On Saturday, the Israeli army bombed more than 50 residential buildings and homes in the Shujaiya neighbourhood, in addition to other areas in the Gaza Strip, killing at least 700 during the past 24 hours, according to the Gaza Information Office.
In northern Gaza, rescue teams with little equipment scrambled Sunday to dig through the rubble of buildings in the Jabaliya refugee camp and other neighbourhoods in Gaza City in search of potential survivors and dead bodies.
“They strike everywhere,” said Amal Radwan, a woman sheltering in Jabaliya, an urban refugee camp. “There is the non-stop sound of explosions around us.”
Mohamed Abu Abed, who lives in the Sheikh Radwan neighbourhood in Gaza City, also said there were relentless airstrikes and shelling in his neighbourhood and surrounding areas.
“The situation here is imaginable,” he said. “Death is everywhere.

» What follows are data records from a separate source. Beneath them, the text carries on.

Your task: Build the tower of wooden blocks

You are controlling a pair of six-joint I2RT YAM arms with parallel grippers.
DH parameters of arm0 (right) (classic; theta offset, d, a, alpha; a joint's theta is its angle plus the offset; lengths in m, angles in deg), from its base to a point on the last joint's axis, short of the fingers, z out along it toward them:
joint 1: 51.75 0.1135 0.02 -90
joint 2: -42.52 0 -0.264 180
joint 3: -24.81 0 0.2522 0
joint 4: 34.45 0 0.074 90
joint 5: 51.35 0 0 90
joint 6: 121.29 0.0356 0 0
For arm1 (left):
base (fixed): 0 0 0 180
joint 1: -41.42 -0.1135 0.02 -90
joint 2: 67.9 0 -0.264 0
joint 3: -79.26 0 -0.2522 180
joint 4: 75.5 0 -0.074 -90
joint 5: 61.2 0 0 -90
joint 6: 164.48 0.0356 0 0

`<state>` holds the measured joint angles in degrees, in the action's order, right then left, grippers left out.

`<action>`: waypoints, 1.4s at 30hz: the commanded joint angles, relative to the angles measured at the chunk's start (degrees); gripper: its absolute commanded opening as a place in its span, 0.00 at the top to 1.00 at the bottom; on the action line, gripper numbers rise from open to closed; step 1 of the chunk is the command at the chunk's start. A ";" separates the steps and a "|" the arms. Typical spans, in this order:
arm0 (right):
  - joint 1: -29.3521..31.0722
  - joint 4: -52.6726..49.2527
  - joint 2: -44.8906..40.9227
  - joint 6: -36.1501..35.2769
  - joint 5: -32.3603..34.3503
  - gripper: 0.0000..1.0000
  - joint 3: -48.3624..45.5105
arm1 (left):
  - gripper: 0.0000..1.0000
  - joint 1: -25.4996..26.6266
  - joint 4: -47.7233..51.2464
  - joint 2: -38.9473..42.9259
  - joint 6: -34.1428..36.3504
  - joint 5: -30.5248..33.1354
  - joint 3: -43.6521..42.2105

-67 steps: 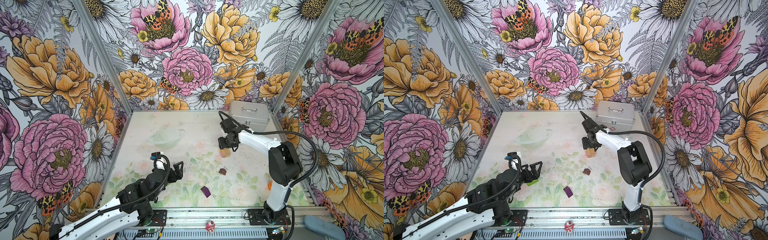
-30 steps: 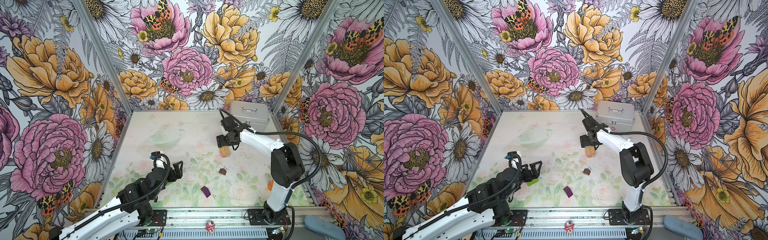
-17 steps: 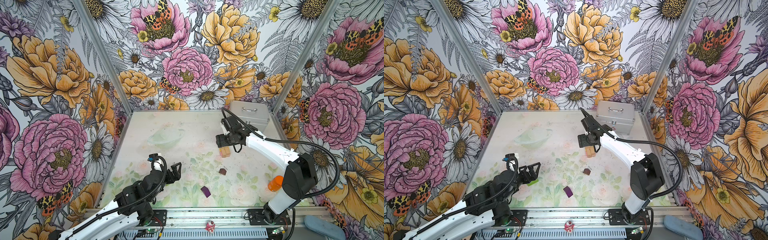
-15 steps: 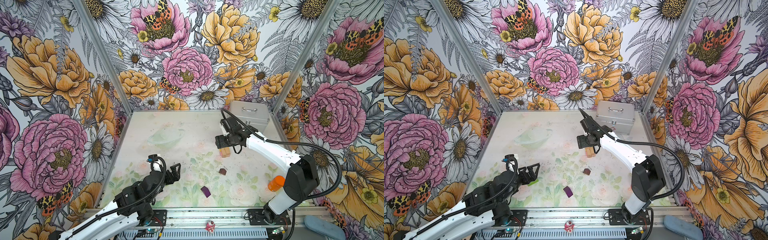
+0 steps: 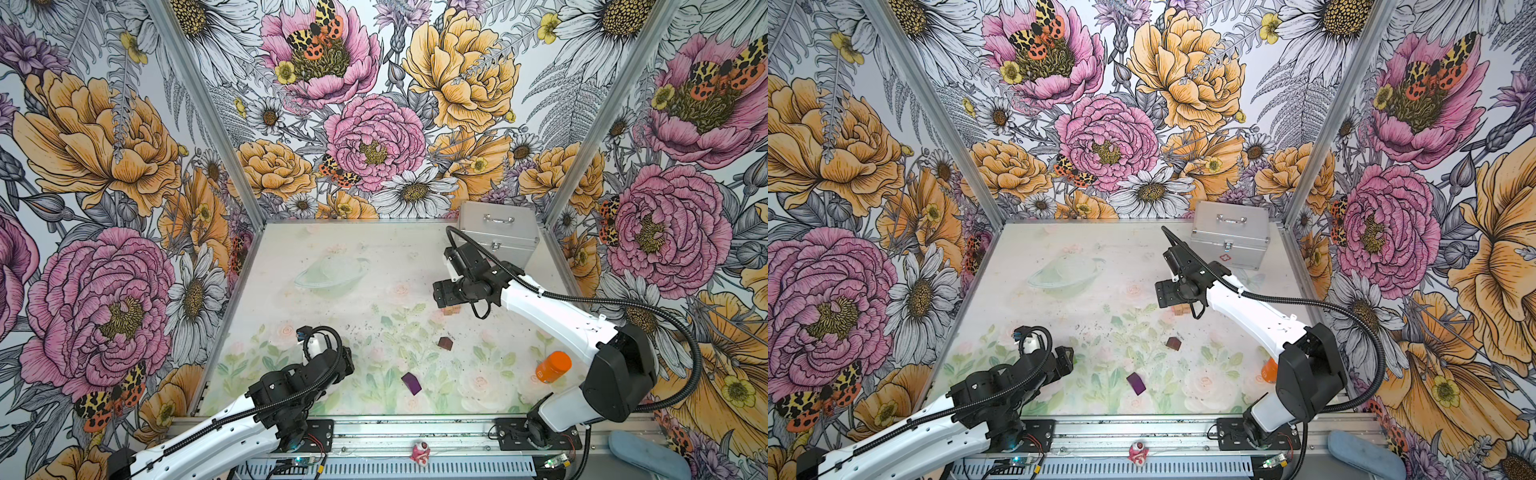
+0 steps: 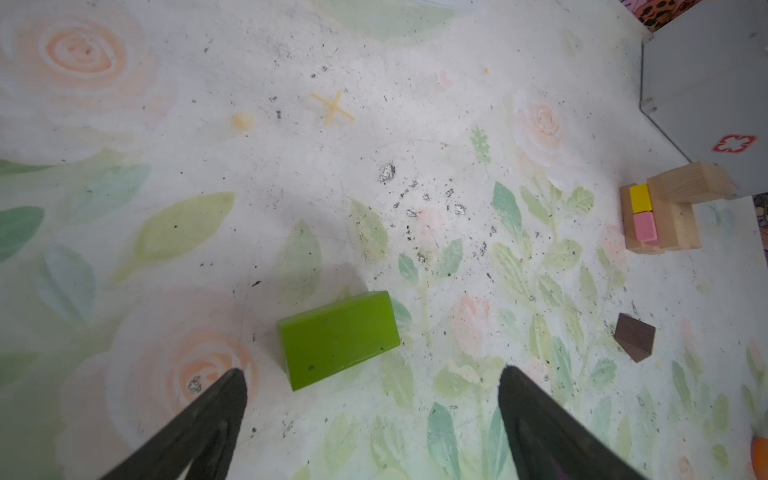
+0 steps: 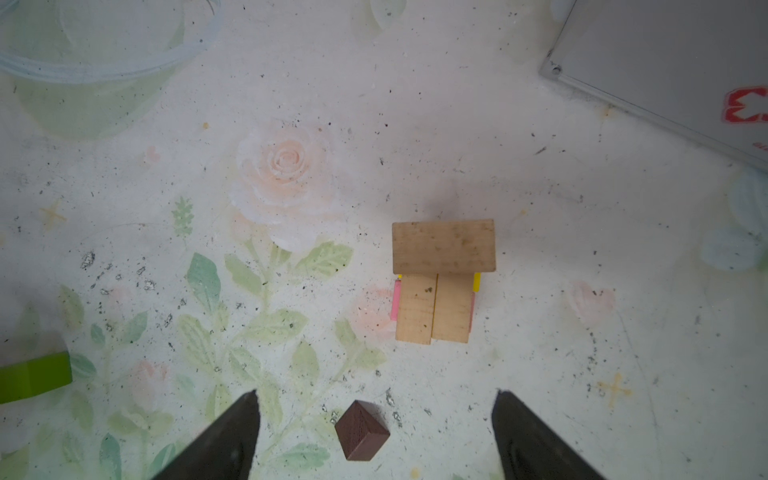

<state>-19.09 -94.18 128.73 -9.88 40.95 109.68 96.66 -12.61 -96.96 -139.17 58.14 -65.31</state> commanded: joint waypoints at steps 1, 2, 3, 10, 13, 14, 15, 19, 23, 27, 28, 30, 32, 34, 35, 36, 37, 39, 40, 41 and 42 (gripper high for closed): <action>0.09 1.54 -2.50 -0.37 0.32 0.10 -1.12 | 0.04 -0.48 -0.68 -0.21 -3.03 0.91 -1.06; -0.10 1.72 -2.82 -0.50 0.10 0.10 -1.55 | 0.04 -0.46 -1.31 -0.37 -3.27 0.73 -1.39; -0.26 1.87 -3.19 -0.50 -0.06 0.10 -1.94 | 0.04 -0.44 -2.04 -0.58 -3.49 0.50 -1.70; -2.27 3.03 -6.41 -1.08 -1.50 0.09 -4.64 | 0.04 -1.13 -8.36 -6.97 -3.22 -1.61 -2.95; -3.13 3.22 -7.67 -1.24 -1.94 0.09 -5.66 | 0.03 -2.00 -11.20 -10.78 -2.56 -2.66 -3.02; -3.37 3.24 -7.97 -1.26 -2.12 0.09 -6.01 | 0.04 -2.45 -12.38 -11.86 -2.10 -3.34 -3.19; -3.53 3.35 -8.32 -1.34 -2.21 0.09 -6.32 | 0.03 -2.88 -13.38 -12.88 -1.88 -3.81 -3.32; -4.22 3.44 -9.11 -1.55 -2.49 0.09 -7.30 | 0.04 -4.67 -16.58 -15.68 -0.72 -5.38 -3.88; -4.85 3.61 -9.58 -1.63 -2.92 0.09 -8.13 | 0.06 -5.69 -18.47 -17.29 -0.10 -6.49 -4.09; -5.29 3.79 -9.83 -1.72 -3.23 0.09 -8.47 | 0.09 -5.78 -20.28 -19.24 0.29 -6.98 -3.84; -5.41 3.79 -9.82 -1.72 -3.27 0.09 -8.66 | 0.10 -5.76 -20.84 -20.05 0.48 -7.18 -3.68; -5.59 3.87 -9.88 -1.72 -3.53 0.09 -8.71 | 0.12 -5.78 -21.96 -21.60 0.94 -7.26 -3.18; -5.68 3.81 -10.01 -1.72 -3.75 0.09 -8.84 | 0.13 -5.71 -23.24 -23.35 1.53 -7.29 -2.59; -5.85 3.88 -10.12 -1.65 -3.71 0.09 -9.06 | 0.14 -5.84 -24.36 -25.20 2.15 -7.43 -1.78; -5.89 3.84 -10.35 -1.58 -3.83 0.09 -9.24 | 0.14 -5.85 -25.10 -26.12 2.47 -7.50 -1.39; -6.02 3.82 -10.47 -1.71 -3.80 0.09 -9.39 | 0.14 -5.85 -25.67 -27.13 2.70 -7.71 -0.88; -6.12 3.79 -10.67 -1.60 -3.80 0.09 -9.61 | 0.14 -5.85 -26.33 -28.24 3.06 -7.88 -0.45; -6.35 3.79 -11.21 -1.55 -3.80 0.09 -9.96 | 0.15 -5.94 -27.53 -30.27 3.52 -8.38 0.58; -6.46 3.79 -11.48 -1.58 -3.90 0.09 -10.20 | 0.15 -5.85 -28.10 -31.40 3.76 -8.72 1.27; -6.62 3.79 -11.75 -1.50 -3.97 0.09 -10.51 | 0.15 -5.83 -28.65 -32.48 3.93 -8.99 1.88; -6.67 3.79 -11.97 -1.48 -3.97 0.09 -10.71 | 0.15 -5.72 -29.27 -33.44 4.26 -9.21 2.42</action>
<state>-25.23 -91.63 118.76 -11.20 37.30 99.47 91.15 -38.07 -128.63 -136.85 50.60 -65.24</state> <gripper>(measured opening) 0.910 0.846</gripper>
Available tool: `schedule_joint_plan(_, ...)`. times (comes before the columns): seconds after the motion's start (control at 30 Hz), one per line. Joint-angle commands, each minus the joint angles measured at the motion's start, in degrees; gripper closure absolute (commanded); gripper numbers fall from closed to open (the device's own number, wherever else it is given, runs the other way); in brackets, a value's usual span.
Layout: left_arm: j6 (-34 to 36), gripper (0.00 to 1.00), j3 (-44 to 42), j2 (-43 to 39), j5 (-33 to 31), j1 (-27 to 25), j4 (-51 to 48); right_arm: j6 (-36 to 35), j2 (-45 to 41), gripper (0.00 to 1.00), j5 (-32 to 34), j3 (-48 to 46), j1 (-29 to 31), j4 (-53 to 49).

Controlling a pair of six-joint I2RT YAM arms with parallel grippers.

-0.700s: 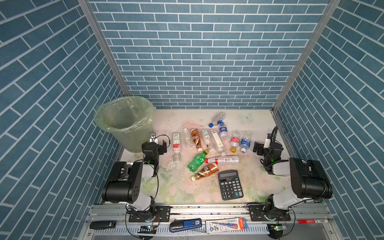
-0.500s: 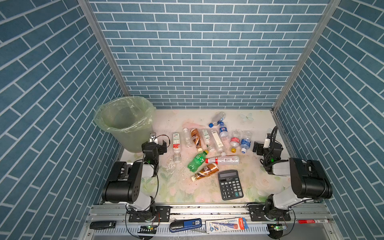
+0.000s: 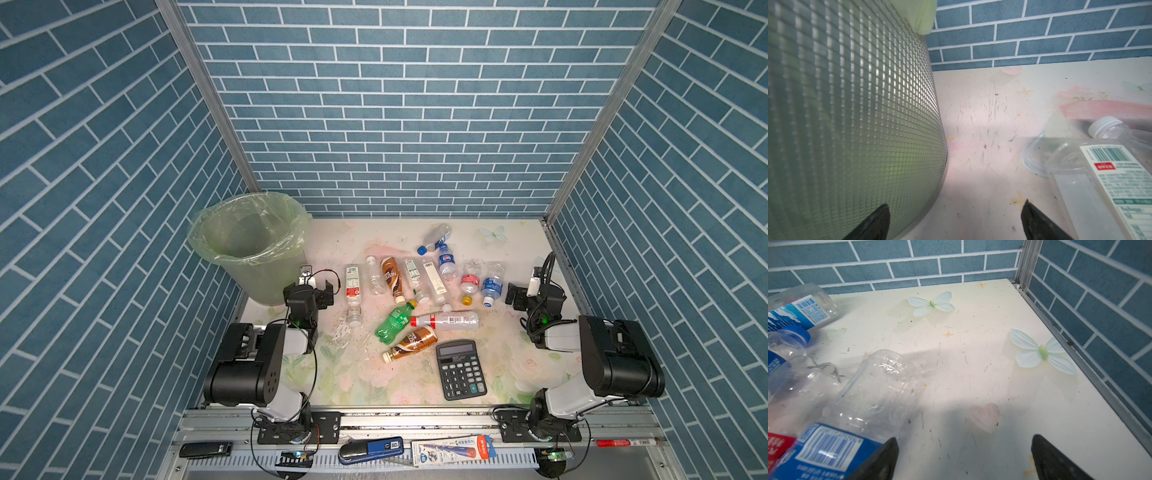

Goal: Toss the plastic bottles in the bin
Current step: 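Raise the left arm toward the bin while the right arm lifts off the table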

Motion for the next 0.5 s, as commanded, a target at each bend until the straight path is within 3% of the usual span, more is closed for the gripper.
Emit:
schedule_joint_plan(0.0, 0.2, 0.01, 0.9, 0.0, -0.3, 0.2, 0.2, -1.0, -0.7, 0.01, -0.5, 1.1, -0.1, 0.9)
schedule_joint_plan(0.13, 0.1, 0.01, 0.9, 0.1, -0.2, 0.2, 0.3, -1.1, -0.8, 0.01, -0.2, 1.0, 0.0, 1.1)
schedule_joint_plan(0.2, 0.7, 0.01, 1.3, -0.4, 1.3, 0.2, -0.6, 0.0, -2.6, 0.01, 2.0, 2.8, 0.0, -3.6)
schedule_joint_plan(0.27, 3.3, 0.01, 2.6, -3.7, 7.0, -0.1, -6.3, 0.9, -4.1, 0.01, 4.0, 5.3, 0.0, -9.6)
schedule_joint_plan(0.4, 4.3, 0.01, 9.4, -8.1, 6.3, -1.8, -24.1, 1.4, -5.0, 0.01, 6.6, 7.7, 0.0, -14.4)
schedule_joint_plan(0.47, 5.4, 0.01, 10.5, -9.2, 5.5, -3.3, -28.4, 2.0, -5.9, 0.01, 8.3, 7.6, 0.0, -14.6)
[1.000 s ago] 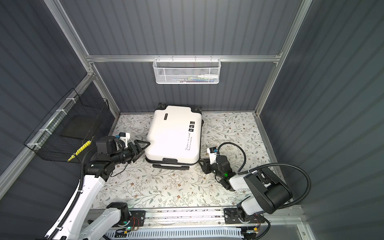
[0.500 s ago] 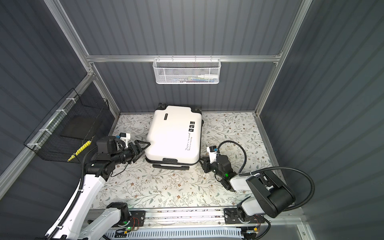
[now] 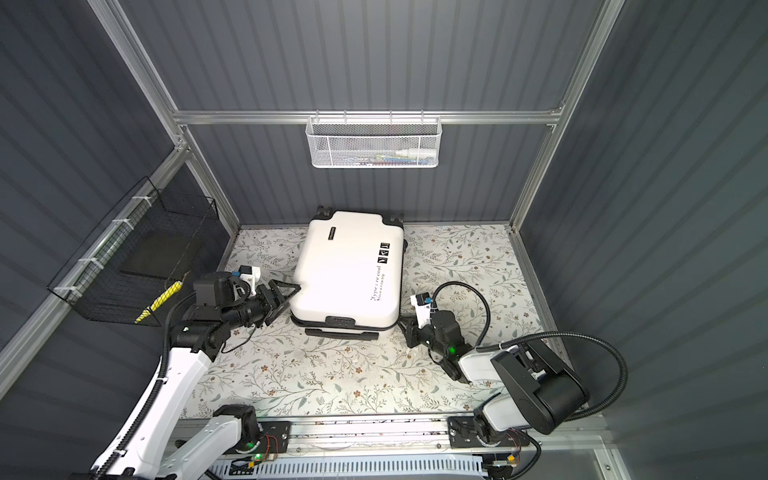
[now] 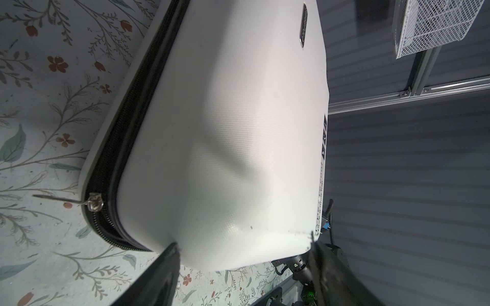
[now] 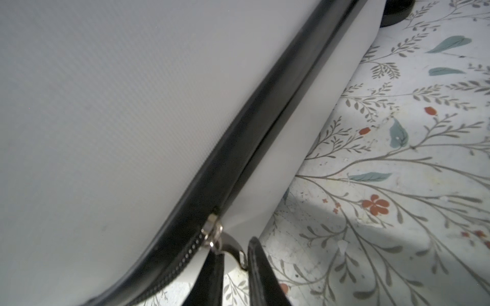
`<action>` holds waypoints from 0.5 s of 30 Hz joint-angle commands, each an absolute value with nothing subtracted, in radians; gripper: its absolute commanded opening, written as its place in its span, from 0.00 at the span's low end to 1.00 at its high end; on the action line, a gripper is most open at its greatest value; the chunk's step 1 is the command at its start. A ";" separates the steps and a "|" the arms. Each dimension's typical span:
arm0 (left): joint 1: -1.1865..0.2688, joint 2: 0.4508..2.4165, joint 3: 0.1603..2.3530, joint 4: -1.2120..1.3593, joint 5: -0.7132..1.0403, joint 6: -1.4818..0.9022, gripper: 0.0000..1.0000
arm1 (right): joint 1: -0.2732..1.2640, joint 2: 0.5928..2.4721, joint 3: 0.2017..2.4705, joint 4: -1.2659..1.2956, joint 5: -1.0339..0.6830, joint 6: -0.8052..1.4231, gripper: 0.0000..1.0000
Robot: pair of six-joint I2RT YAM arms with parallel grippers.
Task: Pack the luggage
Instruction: 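Pinch the zipper pull with the right gripper while the left holds the corner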
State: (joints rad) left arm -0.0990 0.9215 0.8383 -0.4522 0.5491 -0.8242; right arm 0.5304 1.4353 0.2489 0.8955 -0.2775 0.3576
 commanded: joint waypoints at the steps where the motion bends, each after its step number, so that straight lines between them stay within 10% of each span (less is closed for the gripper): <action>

One can die in a flash.”
The Palestinian Health Ministry said Saturday that the overall death toll of the Israeli killings in the strip since the Oct. 7 start of the war had surpassed 15,200, a sharp jump from the previous count of more than 13,300 on Nov. 20. 70% of the dead were women and children. More than 40,000 people had been wounded since the war began.
Bombardments on Saturday destroyed a block of about 50 residential buildings in the Shijaiyah neighbourhood of Gaza City and a six-story building in the urban refugee camp of Jabaliya on the northern edge of the city said the U.N. Office for the Coordination of Humanitarian Affairs.
More than 60 people were killed in the Shijaiyah strikes and more than 300 were buried under the rubble, the monitors said, citing the Palestinian Red Crescent.
Mahmoud Bassal, a spokesman for Gaza's Civil Defense, said rescuers lack bulldozers and other equipment to reach those buried under the rubble, confirming the Red Crescent estimate of about 300 people missing. He said the block had housed over 1,000 people.
“Retrieving the martyrs is extremely difficult,” he said in video comments from the site of the attack.